▼

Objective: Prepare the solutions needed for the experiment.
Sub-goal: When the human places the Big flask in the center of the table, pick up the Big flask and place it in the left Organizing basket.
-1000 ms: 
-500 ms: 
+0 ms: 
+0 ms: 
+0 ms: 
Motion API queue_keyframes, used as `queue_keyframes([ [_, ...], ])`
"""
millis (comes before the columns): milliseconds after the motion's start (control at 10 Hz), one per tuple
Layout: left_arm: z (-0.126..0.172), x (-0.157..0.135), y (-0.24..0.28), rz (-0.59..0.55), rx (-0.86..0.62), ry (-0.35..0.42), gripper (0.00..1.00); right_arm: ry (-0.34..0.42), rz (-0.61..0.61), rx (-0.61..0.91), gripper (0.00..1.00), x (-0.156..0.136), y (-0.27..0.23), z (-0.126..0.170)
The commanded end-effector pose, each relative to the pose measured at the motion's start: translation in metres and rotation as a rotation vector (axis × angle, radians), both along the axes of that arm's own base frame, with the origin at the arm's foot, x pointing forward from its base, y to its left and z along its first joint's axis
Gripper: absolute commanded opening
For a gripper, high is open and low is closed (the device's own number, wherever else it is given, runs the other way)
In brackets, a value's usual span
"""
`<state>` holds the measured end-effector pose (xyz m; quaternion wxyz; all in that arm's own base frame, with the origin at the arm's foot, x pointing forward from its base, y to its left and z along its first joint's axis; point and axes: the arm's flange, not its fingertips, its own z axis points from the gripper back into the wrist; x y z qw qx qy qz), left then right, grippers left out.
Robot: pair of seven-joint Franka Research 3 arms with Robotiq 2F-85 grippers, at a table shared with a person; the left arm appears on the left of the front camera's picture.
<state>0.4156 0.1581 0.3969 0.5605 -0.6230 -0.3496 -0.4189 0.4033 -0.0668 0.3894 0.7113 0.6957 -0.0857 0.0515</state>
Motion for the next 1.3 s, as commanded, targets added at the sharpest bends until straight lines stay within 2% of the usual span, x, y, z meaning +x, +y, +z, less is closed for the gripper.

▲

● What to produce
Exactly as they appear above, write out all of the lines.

● Output for this task
Objective: Prepare the solutions needed for the experiment.
Sub-goal: When the human places the Big flask in the center of the table, pick up the Big flask and place it in the left Organizing basket.
-1000 ms: 
-500 ms: 
+0 ms: 
+0 ms: 
+0 ms: 
Motion API queue_keyframes, used as `queue_keyframes([ [_, ...], ])`
"""
millis (comes before the columns): milliseconds after the motion's start (control at 10 Hz), one per tuple
Layout: left_arm: z (-0.126..0.172), x (-0.157..0.135), y (-0.24..0.28), rz (-0.59..0.55), rx (-0.86..0.62), ry (-0.35..0.42), gripper (0.00..1.00); right_arm: ry (-0.34..0.42), rz (-0.61..0.61), rx (-0.61..0.91), gripper (0.00..1.00), x (-0.156..0.136), y (-0.27..0.23), z (-0.126..0.170)
The commanded end-effector pose, each relative to the pose measured at the motion's start: translation in metres and rotation as a rotation vector (axis × angle, radians), both along the axes of that arm's own base frame, with the origin at the arm's foot, x pointing forward from its base, y to its left and z along its first joint's axis
Gripper: absolute commanded opening
For a gripper, high is open and low is closed (the device's own number, wherever else it is given, runs the other way)
In brackets, a value's usual span
"""
`<state>` holds the measured end-effector pose (xyz m; quaternion wxyz; all in that arm's own base frame, with the origin at the arm's foot, x pointing forward from its base, y to its left and z along its first joint's axis; point and axes: the arm's flange, not its fingertips, its own z axis points from the gripper back into the wrist; x y z qw qx qy qz), left then right, grippers left out.
Robot: pair of seven-joint Franka Research 3 arms with Robotiq 2F-85 grippers, at a table shared with a person; the left arm appears on the left of the front camera's picture.
<state>0.4156 0.1581 0.3969 0.5605 -0.6230 -0.3496 -0.4189 0.4033 -0.0668 0.3894 0.7113 0.6957 -0.0857 0.0515</state>
Motion for the next 1.3 s, as commanded, targets added at the sharpest bends until straight lines stay within 2% of the usual span, x, y, z meaning +x, +y, +z, less is closed for the gripper.

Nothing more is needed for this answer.